The Commoditization of Massive Data Analysis

Big Data is a major theme on the O’Reilly Radar, so we’re delighted to welcome guest blogger Joe Hellerstein, a Professor of Computer Science at UC Berkeley whose research focuses on databases and distributed systems. Joe has written a whitepaper with more detail on this topic.

There is a debate brewing among data systems cognoscenti as to the best way to do data analysis at this scale. The old guard in the Enterprise IT camp tends to favor relational databases and the SQL language, while the web upstarts have rallied around the MapReduce programming model popularized at Google, and cloned in open source as Apache Hadoop. Hadoop is in wide use at companies like Yahoo! and Facebook, and gets a lot of attention in tech blogs as the next big open source project.
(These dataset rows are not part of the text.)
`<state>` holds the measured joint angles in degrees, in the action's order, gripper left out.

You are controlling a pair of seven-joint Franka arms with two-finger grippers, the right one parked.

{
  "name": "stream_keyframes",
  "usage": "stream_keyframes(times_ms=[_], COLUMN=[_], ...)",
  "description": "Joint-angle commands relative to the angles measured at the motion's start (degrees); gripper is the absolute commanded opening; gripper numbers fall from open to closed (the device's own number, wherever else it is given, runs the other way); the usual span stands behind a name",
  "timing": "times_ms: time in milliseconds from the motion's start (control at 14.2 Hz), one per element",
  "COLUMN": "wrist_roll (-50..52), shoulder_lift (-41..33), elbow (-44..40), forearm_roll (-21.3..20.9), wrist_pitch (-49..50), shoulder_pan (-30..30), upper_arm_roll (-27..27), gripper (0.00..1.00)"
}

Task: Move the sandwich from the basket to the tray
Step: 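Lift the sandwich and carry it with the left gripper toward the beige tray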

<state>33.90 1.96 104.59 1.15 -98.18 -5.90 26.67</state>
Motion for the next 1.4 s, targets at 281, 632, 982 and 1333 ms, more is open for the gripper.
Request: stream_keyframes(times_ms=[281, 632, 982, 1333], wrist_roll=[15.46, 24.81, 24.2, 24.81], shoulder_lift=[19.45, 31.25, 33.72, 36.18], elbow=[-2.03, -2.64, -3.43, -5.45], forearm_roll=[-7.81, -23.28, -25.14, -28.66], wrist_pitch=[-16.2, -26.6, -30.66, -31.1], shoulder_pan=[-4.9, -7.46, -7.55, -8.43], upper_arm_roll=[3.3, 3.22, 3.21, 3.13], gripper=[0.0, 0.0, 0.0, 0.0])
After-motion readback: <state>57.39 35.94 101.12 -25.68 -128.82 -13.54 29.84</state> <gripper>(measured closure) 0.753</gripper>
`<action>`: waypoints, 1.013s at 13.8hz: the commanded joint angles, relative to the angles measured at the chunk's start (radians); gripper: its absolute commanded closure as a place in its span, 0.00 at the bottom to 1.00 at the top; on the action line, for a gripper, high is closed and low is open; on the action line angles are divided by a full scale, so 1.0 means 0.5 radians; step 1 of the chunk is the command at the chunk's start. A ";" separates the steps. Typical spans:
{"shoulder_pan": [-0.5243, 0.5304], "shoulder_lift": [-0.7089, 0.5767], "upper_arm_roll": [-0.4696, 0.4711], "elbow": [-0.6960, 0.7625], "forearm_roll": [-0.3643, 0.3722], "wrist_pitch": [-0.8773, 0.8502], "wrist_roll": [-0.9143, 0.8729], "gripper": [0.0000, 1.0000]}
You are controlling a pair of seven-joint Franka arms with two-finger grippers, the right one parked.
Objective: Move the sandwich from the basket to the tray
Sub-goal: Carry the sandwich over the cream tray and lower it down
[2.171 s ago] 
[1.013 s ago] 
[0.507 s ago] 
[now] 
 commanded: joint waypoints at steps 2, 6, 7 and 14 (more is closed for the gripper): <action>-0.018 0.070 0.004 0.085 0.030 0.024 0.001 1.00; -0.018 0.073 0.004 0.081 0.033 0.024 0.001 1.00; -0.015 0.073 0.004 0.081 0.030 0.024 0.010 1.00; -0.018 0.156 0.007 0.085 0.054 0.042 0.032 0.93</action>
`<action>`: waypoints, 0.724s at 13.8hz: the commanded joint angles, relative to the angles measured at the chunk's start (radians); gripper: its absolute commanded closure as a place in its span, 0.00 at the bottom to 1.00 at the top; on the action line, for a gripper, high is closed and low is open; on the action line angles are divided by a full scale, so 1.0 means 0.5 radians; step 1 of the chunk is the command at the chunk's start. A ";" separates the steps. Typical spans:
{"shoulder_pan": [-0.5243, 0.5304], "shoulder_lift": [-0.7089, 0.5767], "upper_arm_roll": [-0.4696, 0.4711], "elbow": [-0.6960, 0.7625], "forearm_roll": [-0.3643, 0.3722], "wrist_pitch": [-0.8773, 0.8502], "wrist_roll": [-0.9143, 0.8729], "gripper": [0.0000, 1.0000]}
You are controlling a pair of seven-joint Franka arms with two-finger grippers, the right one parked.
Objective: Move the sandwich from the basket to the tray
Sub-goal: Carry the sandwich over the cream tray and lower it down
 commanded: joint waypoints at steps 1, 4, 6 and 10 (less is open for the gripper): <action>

But if you mention Hadoop in a corporate IT shop you are often met with blank stares — SQL is ubiquitous in those environments. There is still a surprising disconnect between these developer communities, but I expect that to change over the next year or two.

We are at the beginning of what I call The Industrial Revolution of Data. We’re not quite there yet, since most of the digital information available today is still individually “handmade”: prose on web pages, data entered into forms, videos and music edited and uploaded to servers. But we are starting to see the rise of automatic data generation “factories” such as software logs, UPC scanners, RFID, GPS transceivers, video and audio feeds. These automated processes can stamp out data at volumes that will quickly dwarf the collective productivity of content authors worldwide. Meanwhile, disk capacities are growing exponentially, so the cost of archiving this data remains modest. And there are plenty of reasons to believe that this data has value in a wide variety of settings. The last step of the revolution is the commoditization of data analysis software, to serve a broad class of users.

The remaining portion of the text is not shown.